Clubs groove to theme nights

Clubs groove to theme nights
SkyPark restaurant-bar.

Back in February, two Singapore-based DJs decided to band together to create a new "clubbing nation" that would "invade" and take over clubs around Asia.

The duo - Swiss Mathias Schell, 23, and Australian Stas Madorski, 27 - launched Rave Republic, a monthly club night aimed at reinventing the clubbing experience.

Lucky clubbers deemed worthy of citizenship will be issued passports. Party promoters go around campaigning for the DJ duo to be voted for president and flying high above the DJ console is a bright red flag with the logo of Rave Republic, as clubgoers groove to their national anthems of banging electronic dance music.

Rave Republic, which has been held at nightclubs Mink at Pan Pacific Singapore, Fenix Room and Dream at Clarke Quay, is just one of the few new themed club nights which have taken off here in the past few months.

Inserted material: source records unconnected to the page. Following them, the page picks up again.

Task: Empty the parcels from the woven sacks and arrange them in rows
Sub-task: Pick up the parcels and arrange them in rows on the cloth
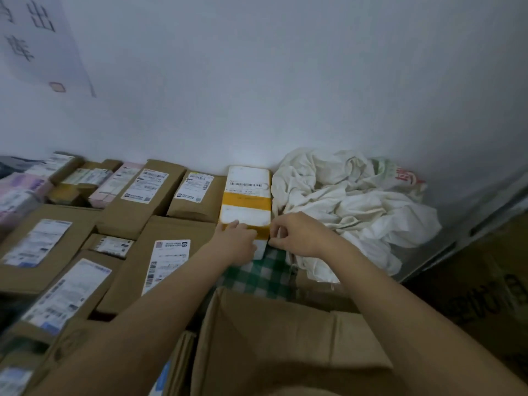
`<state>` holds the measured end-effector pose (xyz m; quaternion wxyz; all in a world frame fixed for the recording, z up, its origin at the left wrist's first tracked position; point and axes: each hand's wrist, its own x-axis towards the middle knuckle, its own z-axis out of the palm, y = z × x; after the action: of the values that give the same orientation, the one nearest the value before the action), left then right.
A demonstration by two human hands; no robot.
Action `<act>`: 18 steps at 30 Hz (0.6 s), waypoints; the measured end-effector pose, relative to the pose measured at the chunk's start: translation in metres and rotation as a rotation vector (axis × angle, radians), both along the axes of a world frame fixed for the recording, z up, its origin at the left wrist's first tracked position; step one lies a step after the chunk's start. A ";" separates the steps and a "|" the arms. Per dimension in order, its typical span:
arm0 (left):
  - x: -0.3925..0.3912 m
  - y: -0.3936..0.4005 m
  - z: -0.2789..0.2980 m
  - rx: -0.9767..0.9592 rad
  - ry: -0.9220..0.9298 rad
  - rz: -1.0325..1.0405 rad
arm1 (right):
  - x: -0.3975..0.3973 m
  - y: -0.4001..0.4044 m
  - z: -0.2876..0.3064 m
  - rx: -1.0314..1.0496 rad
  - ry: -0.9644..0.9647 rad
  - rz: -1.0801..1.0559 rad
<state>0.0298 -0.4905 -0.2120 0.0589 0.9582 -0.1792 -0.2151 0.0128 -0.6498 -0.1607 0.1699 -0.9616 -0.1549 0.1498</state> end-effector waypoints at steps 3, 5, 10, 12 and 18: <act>-0.027 -0.009 0.008 -0.018 0.099 0.010 | -0.028 -0.022 -0.002 -0.114 0.170 -0.001; -0.049 -0.019 0.011 0.006 0.128 -0.007 | -0.051 -0.037 -0.005 -0.163 0.259 -0.018; -0.108 -0.037 0.008 -0.037 0.013 0.105 | -0.106 -0.062 -0.026 -0.284 0.336 0.062; -0.125 -0.040 0.008 -0.018 -0.025 0.136 | -0.116 -0.065 -0.035 -0.301 0.299 0.071; -0.183 -0.037 0.009 -0.033 -0.043 0.212 | -0.136 -0.068 -0.034 -0.280 0.194 0.105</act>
<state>-0.1533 -0.5270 -0.2034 0.0930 0.9751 -0.0814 -0.1840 -0.1234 -0.7173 -0.1950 0.0405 -0.9475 -0.1653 0.2708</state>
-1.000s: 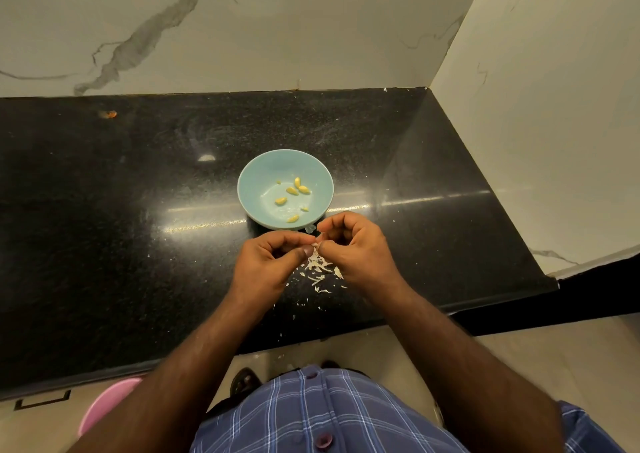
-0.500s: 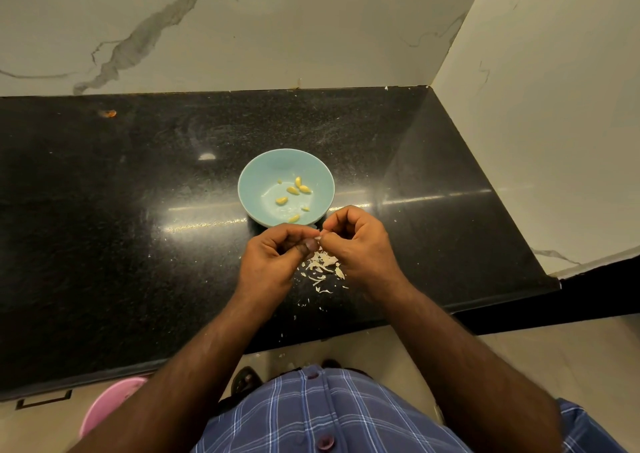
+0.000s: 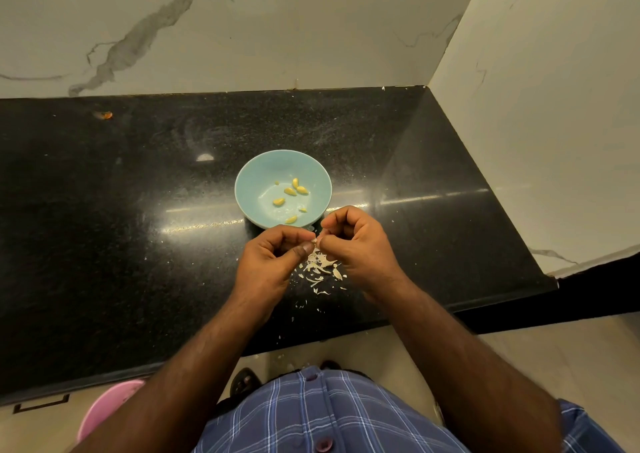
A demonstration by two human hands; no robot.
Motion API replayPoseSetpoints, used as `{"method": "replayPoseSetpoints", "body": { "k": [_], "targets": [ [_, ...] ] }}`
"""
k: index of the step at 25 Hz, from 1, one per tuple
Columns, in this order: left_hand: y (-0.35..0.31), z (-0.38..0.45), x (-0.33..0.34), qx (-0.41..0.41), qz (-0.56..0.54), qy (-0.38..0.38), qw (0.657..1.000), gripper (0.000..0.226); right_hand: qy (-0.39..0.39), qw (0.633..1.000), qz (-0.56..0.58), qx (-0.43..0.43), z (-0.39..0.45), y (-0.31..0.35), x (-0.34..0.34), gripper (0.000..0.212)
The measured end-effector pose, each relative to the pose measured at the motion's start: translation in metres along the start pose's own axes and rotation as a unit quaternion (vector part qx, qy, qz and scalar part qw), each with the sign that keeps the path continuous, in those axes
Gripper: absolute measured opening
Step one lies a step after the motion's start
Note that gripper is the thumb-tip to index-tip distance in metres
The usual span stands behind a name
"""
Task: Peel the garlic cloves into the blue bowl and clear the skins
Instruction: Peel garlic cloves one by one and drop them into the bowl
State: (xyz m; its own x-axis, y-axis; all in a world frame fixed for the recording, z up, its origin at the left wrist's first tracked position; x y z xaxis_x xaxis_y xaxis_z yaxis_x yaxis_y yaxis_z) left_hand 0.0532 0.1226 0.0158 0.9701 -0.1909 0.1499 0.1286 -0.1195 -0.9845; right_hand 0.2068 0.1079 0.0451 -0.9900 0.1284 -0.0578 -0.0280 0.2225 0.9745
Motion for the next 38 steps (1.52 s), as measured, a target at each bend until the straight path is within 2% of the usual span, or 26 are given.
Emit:
{"method": "replayPoseSetpoints", "body": {
  "k": [4, 8, 14, 19, 22, 24, 28, 31, 34, 38],
  "targets": [
    [-0.001, -0.001, 0.002, 0.004, -0.023, 0.003, 1.0, 0.021, -0.007, 1.0, -0.022, 0.003, 0.0, -0.003, 0.002, 0.02],
    [0.002, -0.002, 0.003, -0.041, -0.106, -0.009, 0.993, 0.014, -0.009, 0.997, -0.068, 0.023, 0.0, -0.013, -0.005, 0.013],
    [0.009, -0.004, 0.003, -0.092, -0.153, -0.016, 0.984, 0.017, 0.022, 0.992, -0.111, -0.05, -0.006, 0.001, -0.005, 0.012],
    [0.008, -0.005, 0.002, -0.087, -0.12, -0.016, 0.989, 0.018, 0.029, 0.996, -0.09, -0.005, -0.007, -0.004, 0.001, 0.004],
    [0.008, -0.007, 0.002, -0.084, -0.1, -0.008, 0.991, 0.015, 0.053, 0.995, -0.05, 0.062, -0.006, -0.012, 0.004, 0.009],
    [0.008, -0.007, 0.002, -0.081, -0.092, 0.004, 0.992, 0.019, 0.062, 0.993, -0.06, 0.077, -0.006, -0.014, 0.006, 0.011],
    [0.005, -0.009, 0.003, -0.07, -0.058, 0.022, 0.996, 0.02, 0.05, 0.989, -0.123, 0.064, -0.006, -0.013, 0.008, 0.015],
    [0.004, -0.01, 0.003, -0.083, -0.1, 0.011, 0.991, 0.019, 0.046, 0.978, -0.201, 0.044, -0.007, -0.018, 0.004, 0.021],
    [0.006, -0.01, 0.003, -0.1, -0.128, 0.006, 0.987, 0.02, 0.024, 0.979, -0.202, 0.034, -0.008, -0.019, -0.007, 0.005],
    [0.009, -0.01, 0.001, -0.111, -0.115, -0.007, 0.987, 0.02, 0.011, 0.976, -0.216, 0.001, -0.006, -0.008, -0.017, 0.019]
  ]
}}
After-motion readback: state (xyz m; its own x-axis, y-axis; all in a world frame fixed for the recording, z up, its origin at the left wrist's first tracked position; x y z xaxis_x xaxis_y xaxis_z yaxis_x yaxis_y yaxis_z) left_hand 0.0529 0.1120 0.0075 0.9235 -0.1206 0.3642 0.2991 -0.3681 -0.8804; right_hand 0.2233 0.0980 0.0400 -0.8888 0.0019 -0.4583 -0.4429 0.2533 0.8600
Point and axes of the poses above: each hand's wrist, its own z-axis towards the middle knuckle, its own x-axis out of the palm, y = z × x, the point moved 8 cm from there along z, towards the middle knuckle, and after that the axes turned 2 degrees about x, right-handed, at the moved point
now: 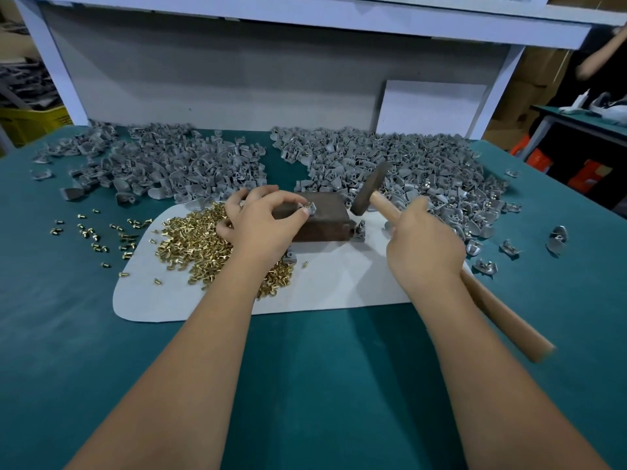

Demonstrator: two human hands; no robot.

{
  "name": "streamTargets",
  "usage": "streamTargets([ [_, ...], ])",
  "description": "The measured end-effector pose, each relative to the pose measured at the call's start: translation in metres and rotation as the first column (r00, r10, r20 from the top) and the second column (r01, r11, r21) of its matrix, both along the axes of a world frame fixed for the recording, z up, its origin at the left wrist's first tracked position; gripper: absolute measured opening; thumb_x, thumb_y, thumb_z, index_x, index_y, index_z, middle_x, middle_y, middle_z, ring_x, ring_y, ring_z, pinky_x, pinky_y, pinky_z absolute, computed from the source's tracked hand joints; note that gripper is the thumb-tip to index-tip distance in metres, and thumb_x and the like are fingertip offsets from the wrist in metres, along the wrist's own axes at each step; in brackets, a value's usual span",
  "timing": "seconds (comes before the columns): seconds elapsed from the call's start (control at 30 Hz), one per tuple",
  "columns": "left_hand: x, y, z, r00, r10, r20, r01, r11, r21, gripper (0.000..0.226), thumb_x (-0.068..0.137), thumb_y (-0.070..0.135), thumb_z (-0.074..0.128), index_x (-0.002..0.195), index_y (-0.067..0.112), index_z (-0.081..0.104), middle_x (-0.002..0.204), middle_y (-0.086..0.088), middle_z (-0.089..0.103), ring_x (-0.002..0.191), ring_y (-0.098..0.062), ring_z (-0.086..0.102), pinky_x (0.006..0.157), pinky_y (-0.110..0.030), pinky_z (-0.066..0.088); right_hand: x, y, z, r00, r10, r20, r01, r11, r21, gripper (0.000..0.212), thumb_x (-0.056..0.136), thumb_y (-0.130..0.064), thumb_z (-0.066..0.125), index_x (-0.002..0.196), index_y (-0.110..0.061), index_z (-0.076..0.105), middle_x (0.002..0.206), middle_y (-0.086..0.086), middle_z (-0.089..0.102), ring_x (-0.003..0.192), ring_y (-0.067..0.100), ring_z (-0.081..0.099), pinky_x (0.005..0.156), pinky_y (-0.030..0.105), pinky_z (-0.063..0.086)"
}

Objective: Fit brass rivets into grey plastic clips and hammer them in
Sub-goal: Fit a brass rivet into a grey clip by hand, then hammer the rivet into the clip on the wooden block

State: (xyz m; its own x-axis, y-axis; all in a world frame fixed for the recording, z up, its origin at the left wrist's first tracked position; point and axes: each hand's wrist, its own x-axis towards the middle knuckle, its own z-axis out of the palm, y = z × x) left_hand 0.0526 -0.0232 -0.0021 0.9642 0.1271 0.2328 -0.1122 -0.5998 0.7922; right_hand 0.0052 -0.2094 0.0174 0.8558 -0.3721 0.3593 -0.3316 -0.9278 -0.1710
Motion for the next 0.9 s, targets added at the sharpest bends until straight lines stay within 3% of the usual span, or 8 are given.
streamTargets([
  [0.07,0.0,-0.001,0.001,1.0,0.001,-0.006,-0.001,1.0,0.003,0.011,0.084,0.05,0.068,0.092,0.042,0.071,0.138,0.024,0.046,0.139,-0.014,0.013,0.109,-0.047,0.009,-0.004,0.001,0.007,0.992,0.021,0.121,-0.023,1.0,0.011,0.02,0.093,-0.017,0.052,0.104,-0.012,0.036,0.075,0.005,0.056,0.049,0.02,0.037,0.045,0.027,0.02],
  [0.17,0.001,0.001,0.0,1.0,0.016,-0.006,-0.016,1.0,-0.01,0.008,0.084,0.048,0.069,0.089,0.041,0.069,0.136,0.023,0.047,0.139,-0.013,0.014,0.11,-0.047,0.009,-0.012,0.008,0.015,0.957,0.153,0.245,-0.16,0.987,0.01,0.025,0.095,-0.024,0.05,0.119,-0.025,0.044,0.089,0.003,0.062,0.063,0.025,0.044,0.054,0.03,0.027],
  [0.3,-0.001,0.002,0.0,1.0,0.005,0.015,-0.005,0.999,-0.032,0.017,0.084,0.045,0.07,0.07,0.045,0.061,0.132,0.024,0.049,0.137,-0.013,0.015,0.11,-0.044,0.01,-0.022,0.028,0.02,0.933,0.276,0.23,-0.259,0.961,-0.101,0.048,0.095,-0.026,0.051,0.137,-0.046,0.039,0.095,0.0,0.063,0.071,0.024,0.051,0.054,0.029,0.022],
  [0.4,-0.002,0.0,0.001,0.999,0.051,0.016,-0.05,0.998,-0.041,0.017,0.083,0.044,0.072,0.07,0.046,0.061,0.131,0.026,0.051,0.139,-0.012,0.015,0.107,-0.041,0.009,-0.025,0.038,0.019,0.913,0.306,0.27,-0.251,0.943,-0.219,0.055,0.089,-0.018,0.061,0.136,-0.041,0.047,0.086,0.002,0.062,0.072,0.027,0.058,0.055,0.028,0.024],
  [0.5,0.0,-0.003,0.0,0.996,0.092,0.006,-0.092,0.996,0.001,0.013,0.083,0.048,0.071,0.072,0.045,0.064,0.134,0.029,0.05,0.141,-0.013,0.015,0.109,-0.043,0.01,-0.028,0.045,0.018,0.883,0.314,0.349,-0.243,0.942,-0.233,0.058,0.082,-0.009,0.067,0.134,-0.032,0.054,0.074,0.006,0.058,0.059,0.026,0.05,0.051,0.028,0.025],
  [0.63,0.001,-0.003,-0.001,0.996,0.086,0.002,-0.086,0.996,-0.021,0.022,0.082,0.047,0.072,0.064,0.046,0.059,0.133,0.029,0.052,0.141,-0.012,0.013,0.11,-0.045,0.007,-0.026,0.046,0.015,0.933,0.304,0.193,-0.257,0.937,-0.236,0.061,0.089,-0.018,0.058,0.142,-0.041,0.038,0.089,0.003,0.061,0.068,0.026,0.052,0.05,0.026,0.02],
  [0.8,0.001,-0.002,-0.004,0.997,0.076,0.015,-0.076,0.997,-0.015,0.024,0.083,0.048,0.07,0.061,0.049,0.058,0.132,0.029,0.052,0.141,-0.011,0.013,0.109,-0.051,0.007,-0.025,0.044,0.013,0.928,0.248,0.279,-0.216,0.967,-0.138,0.059,0.09,-0.017,0.057,0.143,-0.037,0.039,0.085,0.007,0.059,0.059,0.021,0.034,0.045,0.024,0.011],
  [0.9,0.0,-0.001,-0.003,0.997,0.074,0.0,-0.074,0.997,-0.009,0.02,0.083,0.051,0.068,0.064,0.05,0.06,0.131,0.03,0.052,0.14,-0.011,0.014,0.109,-0.052,0.009,-0.024,0.04,0.008,0.95,0.247,0.189,-0.217,0.962,-0.169,0.059,0.093,-0.021,0.052,0.144,-0.041,0.031,0.093,0.005,0.06,0.062,0.022,0.036,0.045,0.026,0.014],
])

Themed nights at bars and clubs here, which offer drink promotions, free entry and DJs spinning niche music, have been crowd-pullers since the 1980s.

These days, club and bar operators are getting more creative with their concepts to cater to more discerning - and fickle - partygoers.

In January, Gem bar in Ann Siang Hill launched Selected, a monthly themed night that showcases top-notch home-grown DJs.

Rooftop bar-restaurant Ku De Ta at Marina Bay Sands rolled out its new ladies' night, Stilettos, in April. The calendar fixture at its SkyBar, an open-air bar, offers lucky female clubbers a chance to win VIP table service and free flow of cocktails if they share a post on the themed night on Ku De Ta's Facebook page.

And last month, basement Club Kyo in Cecil Street started Buzz, a bi-monthly house music event helmed by veteran local DJ Brendon P which is inspired by "the birds and the bees".

Even restaurants are jumping on the themed party bandwagon, with Argentinian restaurant Bochinche at Martin Road launching a laidback night called the Beat Packing District. Held on alternate Wednesdays, it is an event where diners can sip Argentinian wines and enjoy down-tempo house music spun by local DJs.

The backbone for these new themed nights is similar to the traditional concept where clubs or bars will dangle carrots such as free flow of housepours or champagne for a couple of hours and free entry, and also play a specific genre of music.

The difference is in the atmosphere the venues provide. Some, like the Rave Republic, aim to grow a community of EDM (electronic dance music) lovers.

Club operators and promoters tell Life! that themed nights often start off slow and can take up to six months to take off.

For instance, when club Kyo launched a new Thursdays ladies' night last May, it attracted just 80 to 100 patrons. Now, the weekly themed night on Thursday entertains a crowd of 600 to 800 and is considered one of the hottest club nights in town.

Mr Godwin Pereira, 40, one of the co-owners of Club Kyo, says: "It would be great if it takes off from the start, but you generally need about three to six months to see if the product has potential."

Successful theme nights need a unique selling point and consistency, he says, adding: "With social media, sometimes there is no patience for organic growth. More nights are getting killed faster if they do not take off within that expected time."

Word about these themed nights often spreads via social media - through Facebook, Twitter and Instagram - and e-mail. Some clubs and bars charge an entry fee, while others waive it. The free-entry club nights bank on bar sales to make money.

Mr Zul Andra, 33, music programmer and marketing representative for Gem Bar, says it is important to know "the musical offerings within the vicinity of your establishment and the scene", to know "what would work musically a few months down the road".

On ensuring longevity, he says: "Once you come up with a concept, you need to keep your eyes and ears open, be patient and fine-tune it."

Rave Republic's brand manager Madorski, 27, says most club theme nights fail due to two main reasons - when clubs purely copy other clubs' theme nights and when the concept is too generic and not novel.

He says of his club night: "We wanted to prove the club hosting it shouldn't matter. It's more about creating a culture held together by people's love for a genre of music. We wanted to provide flexibility in the way we execute it and our props, so we can export the event internationally."

He adds that the concept will not burn out fast by having it on a monthly basis and at different locations, as opposed to a weekly event that would be harder to sustain. Rave Republic has also been held at club Play in Hong Kong.

Mr Ilhammi Tan, 26, who has attended Rave Republic and other themed nights at nightspots here, counts Vice Convent, a theme night held at clubs run by lifestyle management agency Massive Collective, and Rave Republic among his favourite club nights for their consistent DJ standards.

"A lot of DJs are doing theme nights and it's a direction that everyone is exploring," says Mr Tan, who runs his own business consultancy and who clubs nearly every weekend.

"So it comes down to who has the X-factor and who has the whole package."